Using the data beneath this instruction, retype only the lines from the one that contains "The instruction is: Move" down to the one that contains "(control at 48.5", both included, exactly as they appear.
━━ GIVEN INFORMATION
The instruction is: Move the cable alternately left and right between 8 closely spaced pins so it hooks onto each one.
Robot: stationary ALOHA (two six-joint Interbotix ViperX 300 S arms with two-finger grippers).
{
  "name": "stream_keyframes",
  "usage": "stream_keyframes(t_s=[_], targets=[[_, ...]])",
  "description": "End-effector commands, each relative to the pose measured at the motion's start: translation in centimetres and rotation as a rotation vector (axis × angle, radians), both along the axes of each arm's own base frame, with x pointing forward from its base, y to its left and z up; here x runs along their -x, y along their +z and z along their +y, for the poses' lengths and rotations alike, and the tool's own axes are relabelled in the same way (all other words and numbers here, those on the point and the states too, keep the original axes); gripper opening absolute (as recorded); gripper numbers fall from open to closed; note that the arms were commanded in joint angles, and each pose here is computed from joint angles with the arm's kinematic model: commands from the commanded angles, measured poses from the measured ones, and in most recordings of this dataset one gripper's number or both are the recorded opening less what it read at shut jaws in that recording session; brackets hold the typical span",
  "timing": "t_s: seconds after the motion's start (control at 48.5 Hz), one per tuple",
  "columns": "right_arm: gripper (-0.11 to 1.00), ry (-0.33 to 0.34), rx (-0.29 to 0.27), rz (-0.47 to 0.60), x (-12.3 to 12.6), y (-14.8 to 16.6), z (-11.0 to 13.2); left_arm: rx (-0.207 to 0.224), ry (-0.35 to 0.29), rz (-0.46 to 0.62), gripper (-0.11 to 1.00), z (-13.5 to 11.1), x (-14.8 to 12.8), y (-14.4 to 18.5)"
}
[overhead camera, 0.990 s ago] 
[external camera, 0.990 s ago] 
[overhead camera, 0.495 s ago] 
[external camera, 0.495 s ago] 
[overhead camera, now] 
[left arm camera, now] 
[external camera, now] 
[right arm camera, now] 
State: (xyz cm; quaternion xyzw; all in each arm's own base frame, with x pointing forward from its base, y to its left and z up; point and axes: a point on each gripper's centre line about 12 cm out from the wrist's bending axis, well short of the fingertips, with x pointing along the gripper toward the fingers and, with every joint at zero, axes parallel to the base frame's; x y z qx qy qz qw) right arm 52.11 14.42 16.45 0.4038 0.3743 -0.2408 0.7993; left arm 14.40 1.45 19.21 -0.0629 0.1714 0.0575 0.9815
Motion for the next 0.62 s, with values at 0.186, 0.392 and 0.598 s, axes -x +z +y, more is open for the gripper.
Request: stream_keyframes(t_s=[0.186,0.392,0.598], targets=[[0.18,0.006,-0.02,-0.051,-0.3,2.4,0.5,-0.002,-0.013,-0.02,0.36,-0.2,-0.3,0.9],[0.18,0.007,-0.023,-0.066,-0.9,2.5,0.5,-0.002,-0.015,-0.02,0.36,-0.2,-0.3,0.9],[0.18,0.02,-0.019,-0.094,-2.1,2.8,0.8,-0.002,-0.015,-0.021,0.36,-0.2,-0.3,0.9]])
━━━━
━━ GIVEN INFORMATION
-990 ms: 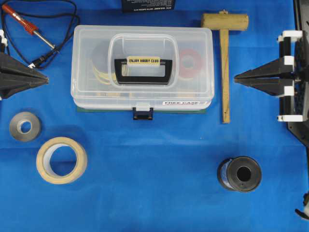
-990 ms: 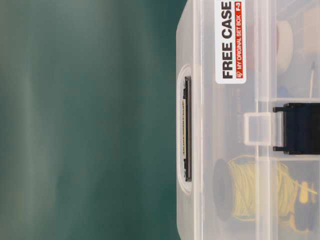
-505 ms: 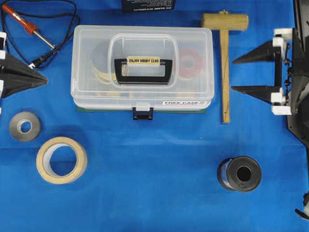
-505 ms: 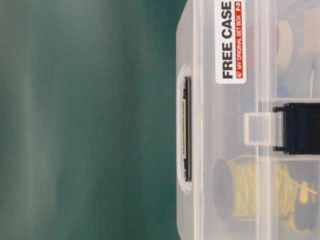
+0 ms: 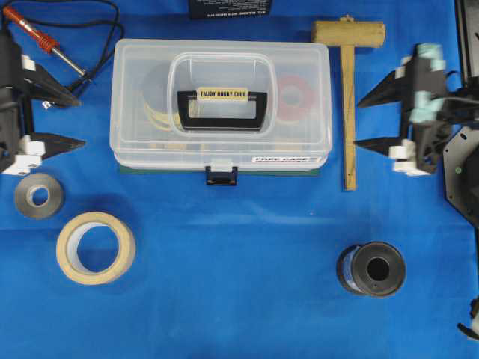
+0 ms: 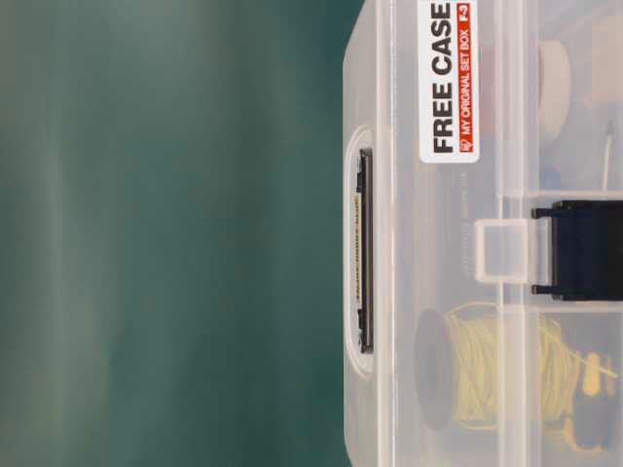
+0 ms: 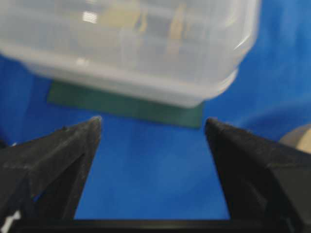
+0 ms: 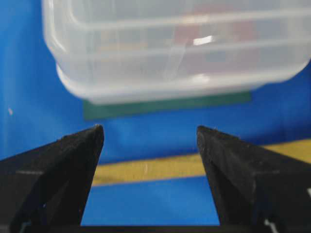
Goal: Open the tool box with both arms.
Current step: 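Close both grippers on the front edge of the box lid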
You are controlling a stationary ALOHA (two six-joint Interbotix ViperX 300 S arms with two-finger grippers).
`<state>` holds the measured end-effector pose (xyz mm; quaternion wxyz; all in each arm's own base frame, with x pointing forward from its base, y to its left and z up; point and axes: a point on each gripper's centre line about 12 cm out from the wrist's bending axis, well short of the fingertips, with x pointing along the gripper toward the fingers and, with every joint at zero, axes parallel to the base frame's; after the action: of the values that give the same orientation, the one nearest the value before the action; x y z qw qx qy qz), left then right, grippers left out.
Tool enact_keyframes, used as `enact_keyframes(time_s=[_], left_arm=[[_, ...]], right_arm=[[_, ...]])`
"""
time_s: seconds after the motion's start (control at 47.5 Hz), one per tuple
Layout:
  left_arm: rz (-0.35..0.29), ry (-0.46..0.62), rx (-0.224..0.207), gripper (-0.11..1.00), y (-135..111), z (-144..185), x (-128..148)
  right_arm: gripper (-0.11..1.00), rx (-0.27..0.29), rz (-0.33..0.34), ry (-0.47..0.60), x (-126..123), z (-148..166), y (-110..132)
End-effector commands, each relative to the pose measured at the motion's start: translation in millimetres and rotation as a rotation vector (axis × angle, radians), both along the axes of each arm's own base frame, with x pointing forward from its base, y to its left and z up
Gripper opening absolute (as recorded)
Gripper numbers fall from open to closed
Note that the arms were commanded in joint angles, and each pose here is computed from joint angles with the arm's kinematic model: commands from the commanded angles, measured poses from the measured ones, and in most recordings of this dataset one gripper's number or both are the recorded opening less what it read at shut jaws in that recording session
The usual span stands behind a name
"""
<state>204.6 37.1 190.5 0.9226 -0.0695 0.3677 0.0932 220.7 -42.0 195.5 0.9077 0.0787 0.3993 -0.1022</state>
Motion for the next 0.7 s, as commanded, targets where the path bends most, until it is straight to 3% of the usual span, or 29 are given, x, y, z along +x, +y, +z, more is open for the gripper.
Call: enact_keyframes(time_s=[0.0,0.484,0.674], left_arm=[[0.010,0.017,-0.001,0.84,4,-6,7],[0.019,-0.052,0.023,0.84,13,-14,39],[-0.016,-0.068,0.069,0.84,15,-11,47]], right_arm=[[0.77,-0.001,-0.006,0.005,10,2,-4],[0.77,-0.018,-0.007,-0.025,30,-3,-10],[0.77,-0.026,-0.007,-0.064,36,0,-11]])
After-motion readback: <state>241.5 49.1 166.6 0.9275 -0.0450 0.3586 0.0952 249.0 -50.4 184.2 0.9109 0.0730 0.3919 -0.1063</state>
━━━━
== RESPONSE FOR THIS EXERCISE ==
The instruction is: Move the cable alternately left and right between 8 closely spaced pins so it hooks onto each one.
Robot: stationary ALOHA (two six-joint Interbotix ViperX 300 S arms with two-finger grippers).
{
  "name": "stream_keyframes",
  "usage": "stream_keyframes(t_s=[_], targets=[[_, ...]])",
  "description": "End-effector commands, each relative to the pose measured at the motion's start: translation in centimetres and rotation as a rotation vector (axis × angle, radians), both along the axes of each arm's own base frame, with x pointing forward from its base, y to its left and z up; here x runs along their -x, y along their +z and z along their +y, for the poses' lengths and rotations alike, and the tool's own axes are relabelled in the same way (all other words and numbers here, those on the point and the states too, keep the original axes); gripper opening absolute (as recorded); gripper numbers fall from open to closed; note that the arms were commanded in joint angles, and each pose here is computed from joint angles with the arm's kinematic model: commands from the commanded angles, measured poses from the measured ones, and in most recordings of this dataset one gripper's number or both are the recorded opening less what it read at shut jaws in that recording session; brackets hold the typical span",
  "timing": "t_s: seconds after the motion's start (control at 48.5 Hz), one per tuple",

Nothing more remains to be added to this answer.